Page:Yver - Princesses de Science.djvu/311

La bibliothèque libre.
Cette page a été validée par deux contributeurs.
301
princesses de science

temps. Combien de fois, en secret, Thérèse avait-elle déploré la perte de sa liberté, l’arrêt de son essor, les entraves mises à ses ambitions ! Et il ne pouvait se défaire de ce soupçon, que souvent, sous ses caresses, elle avait maudit cette passion gênante et ce mariage dont elle était la prisonnière.
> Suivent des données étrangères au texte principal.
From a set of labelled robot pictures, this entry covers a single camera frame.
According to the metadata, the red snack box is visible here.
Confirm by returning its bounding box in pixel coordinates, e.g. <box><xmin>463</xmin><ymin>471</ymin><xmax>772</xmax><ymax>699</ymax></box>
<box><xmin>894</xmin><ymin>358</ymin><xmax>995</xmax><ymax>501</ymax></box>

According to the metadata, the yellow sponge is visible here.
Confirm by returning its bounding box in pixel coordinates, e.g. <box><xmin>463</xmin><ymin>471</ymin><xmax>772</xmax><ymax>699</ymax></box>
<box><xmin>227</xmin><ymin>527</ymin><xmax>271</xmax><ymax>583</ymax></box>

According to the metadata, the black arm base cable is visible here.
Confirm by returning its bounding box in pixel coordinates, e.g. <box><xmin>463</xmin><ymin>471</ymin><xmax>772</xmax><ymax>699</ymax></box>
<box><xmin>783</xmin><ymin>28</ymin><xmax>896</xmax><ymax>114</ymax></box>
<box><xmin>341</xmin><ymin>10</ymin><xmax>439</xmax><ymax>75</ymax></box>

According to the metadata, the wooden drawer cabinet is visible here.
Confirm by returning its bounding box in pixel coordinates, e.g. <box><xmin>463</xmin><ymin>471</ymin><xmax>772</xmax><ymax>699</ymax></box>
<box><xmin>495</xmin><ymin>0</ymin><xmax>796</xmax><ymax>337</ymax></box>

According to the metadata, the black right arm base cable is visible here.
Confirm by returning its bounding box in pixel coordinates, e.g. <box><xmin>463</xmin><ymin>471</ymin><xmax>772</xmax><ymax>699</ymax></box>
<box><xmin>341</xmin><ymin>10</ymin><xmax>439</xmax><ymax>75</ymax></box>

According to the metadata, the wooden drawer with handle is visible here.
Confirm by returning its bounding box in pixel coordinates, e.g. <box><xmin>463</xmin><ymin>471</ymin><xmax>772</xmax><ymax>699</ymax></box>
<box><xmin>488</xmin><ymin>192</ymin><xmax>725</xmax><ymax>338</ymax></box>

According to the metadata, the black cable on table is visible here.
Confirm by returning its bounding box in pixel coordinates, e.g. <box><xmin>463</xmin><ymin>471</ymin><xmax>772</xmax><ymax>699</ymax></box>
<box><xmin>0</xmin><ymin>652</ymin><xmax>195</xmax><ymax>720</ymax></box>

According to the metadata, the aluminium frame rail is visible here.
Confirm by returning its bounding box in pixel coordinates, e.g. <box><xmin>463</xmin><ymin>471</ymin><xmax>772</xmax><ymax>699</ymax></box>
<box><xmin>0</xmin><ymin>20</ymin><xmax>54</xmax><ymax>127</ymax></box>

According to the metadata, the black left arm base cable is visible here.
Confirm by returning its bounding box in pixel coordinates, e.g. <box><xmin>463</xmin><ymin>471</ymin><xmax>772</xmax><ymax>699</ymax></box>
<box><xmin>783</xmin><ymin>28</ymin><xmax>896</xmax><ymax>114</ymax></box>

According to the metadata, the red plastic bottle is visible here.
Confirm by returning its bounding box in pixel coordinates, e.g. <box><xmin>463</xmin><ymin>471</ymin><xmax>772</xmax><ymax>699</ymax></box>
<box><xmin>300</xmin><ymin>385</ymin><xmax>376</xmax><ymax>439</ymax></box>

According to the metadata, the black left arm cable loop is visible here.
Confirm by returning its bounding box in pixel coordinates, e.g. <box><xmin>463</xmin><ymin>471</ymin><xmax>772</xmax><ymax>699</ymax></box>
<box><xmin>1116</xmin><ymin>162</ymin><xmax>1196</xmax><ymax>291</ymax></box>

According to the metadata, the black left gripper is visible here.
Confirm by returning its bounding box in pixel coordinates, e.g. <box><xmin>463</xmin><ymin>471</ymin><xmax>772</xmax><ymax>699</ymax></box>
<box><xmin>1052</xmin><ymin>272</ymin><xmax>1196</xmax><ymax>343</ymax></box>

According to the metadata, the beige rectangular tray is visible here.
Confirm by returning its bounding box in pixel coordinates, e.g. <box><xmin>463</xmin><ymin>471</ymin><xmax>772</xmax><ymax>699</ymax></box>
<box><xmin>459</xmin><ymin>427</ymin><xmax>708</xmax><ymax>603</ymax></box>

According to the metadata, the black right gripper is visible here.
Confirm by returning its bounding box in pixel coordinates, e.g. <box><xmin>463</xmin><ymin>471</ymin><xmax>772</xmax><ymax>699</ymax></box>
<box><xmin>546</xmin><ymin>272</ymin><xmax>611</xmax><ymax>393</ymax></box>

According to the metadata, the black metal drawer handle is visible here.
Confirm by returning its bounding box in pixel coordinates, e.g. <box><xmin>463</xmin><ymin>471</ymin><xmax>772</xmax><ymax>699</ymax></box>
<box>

Alors il redevint aussi morne que pendant les mois de célibat où il vivait seul, dans cette maison de leur amour. Octobre vint. Ce fut, dans le carrefour fluide de la rivière, l’animation du marché aux pommes : les trains qui les amenaient d’Auvergne, de Normandie, de Bretagne, les déversaient à Charenton ; la Seine les prenait là pour les charrier jusqu’à Paris.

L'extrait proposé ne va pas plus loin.